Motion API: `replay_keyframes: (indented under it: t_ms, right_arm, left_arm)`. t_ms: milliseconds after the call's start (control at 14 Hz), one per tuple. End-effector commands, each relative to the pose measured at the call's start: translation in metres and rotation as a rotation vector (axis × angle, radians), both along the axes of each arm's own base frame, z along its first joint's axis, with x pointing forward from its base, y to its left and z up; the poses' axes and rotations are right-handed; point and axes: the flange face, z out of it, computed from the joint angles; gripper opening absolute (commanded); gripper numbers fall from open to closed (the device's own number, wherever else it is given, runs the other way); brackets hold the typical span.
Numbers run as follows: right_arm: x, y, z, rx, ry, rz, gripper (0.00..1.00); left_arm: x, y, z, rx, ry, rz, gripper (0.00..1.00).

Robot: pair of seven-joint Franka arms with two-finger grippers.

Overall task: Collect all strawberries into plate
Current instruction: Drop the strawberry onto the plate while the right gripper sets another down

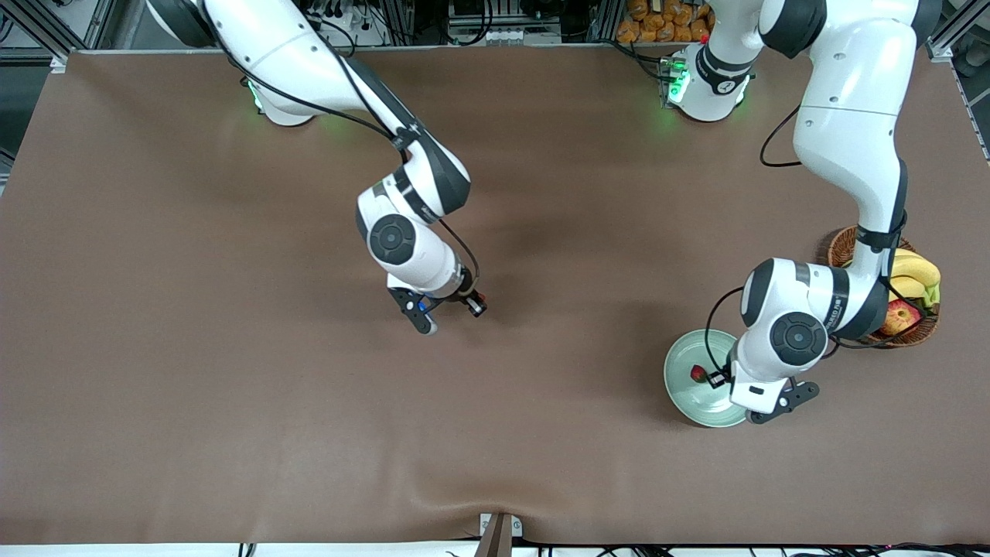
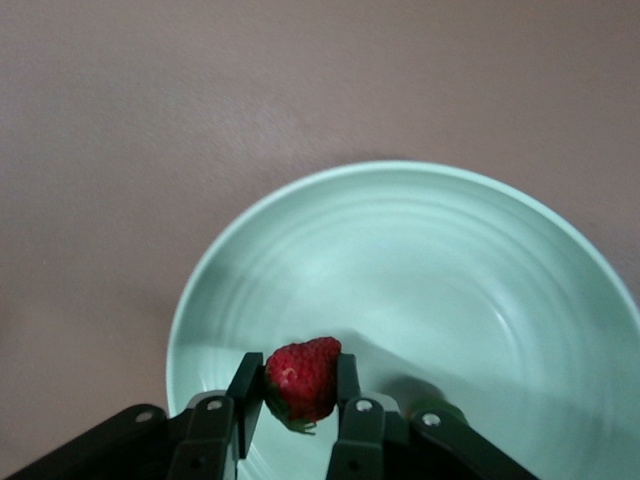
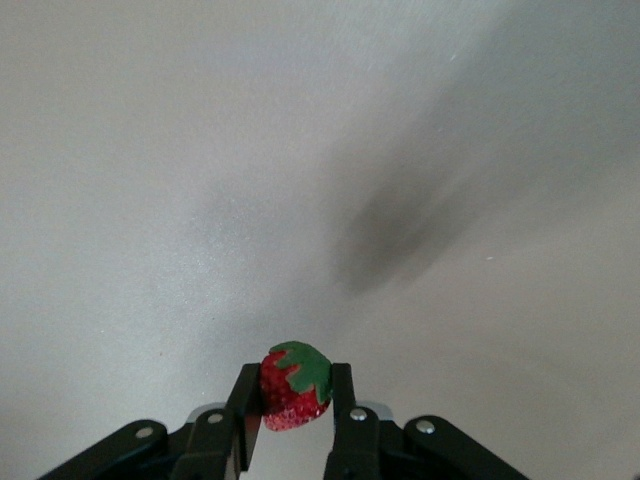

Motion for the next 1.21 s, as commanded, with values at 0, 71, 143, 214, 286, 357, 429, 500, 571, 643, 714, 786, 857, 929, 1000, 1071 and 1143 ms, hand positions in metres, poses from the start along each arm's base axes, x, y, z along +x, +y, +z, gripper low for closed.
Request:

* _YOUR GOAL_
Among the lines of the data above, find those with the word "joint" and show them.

* _SOLUTION TO THE EXERCISE_
Motion API: `replay_keyframes: (indented under it: t_ms, right_arm, left_arm)`. t_ms: milliseconds after the call's start (control at 14 Hz), one per tuple. End-effector commands, each relative to the pose measured at the call's start: translation in metres and rotation as a rotation vector (axis × angle, radians), both along the axes of each arm's own base frame, z along its first joint's axis, with x pointing forward from its base, y to its left and z up; the poses' axes and rotations are right-handed; point and axes: the flange face, z out of it, computed from the joint angles; gripper opening absolute (commanded); gripper numbers fall from open to closed (the device's own number, wherever else it is given, runs the other way); brackets hold the typical span.
Robot: pair of seven-joint Franka arms with two-finger grippers.

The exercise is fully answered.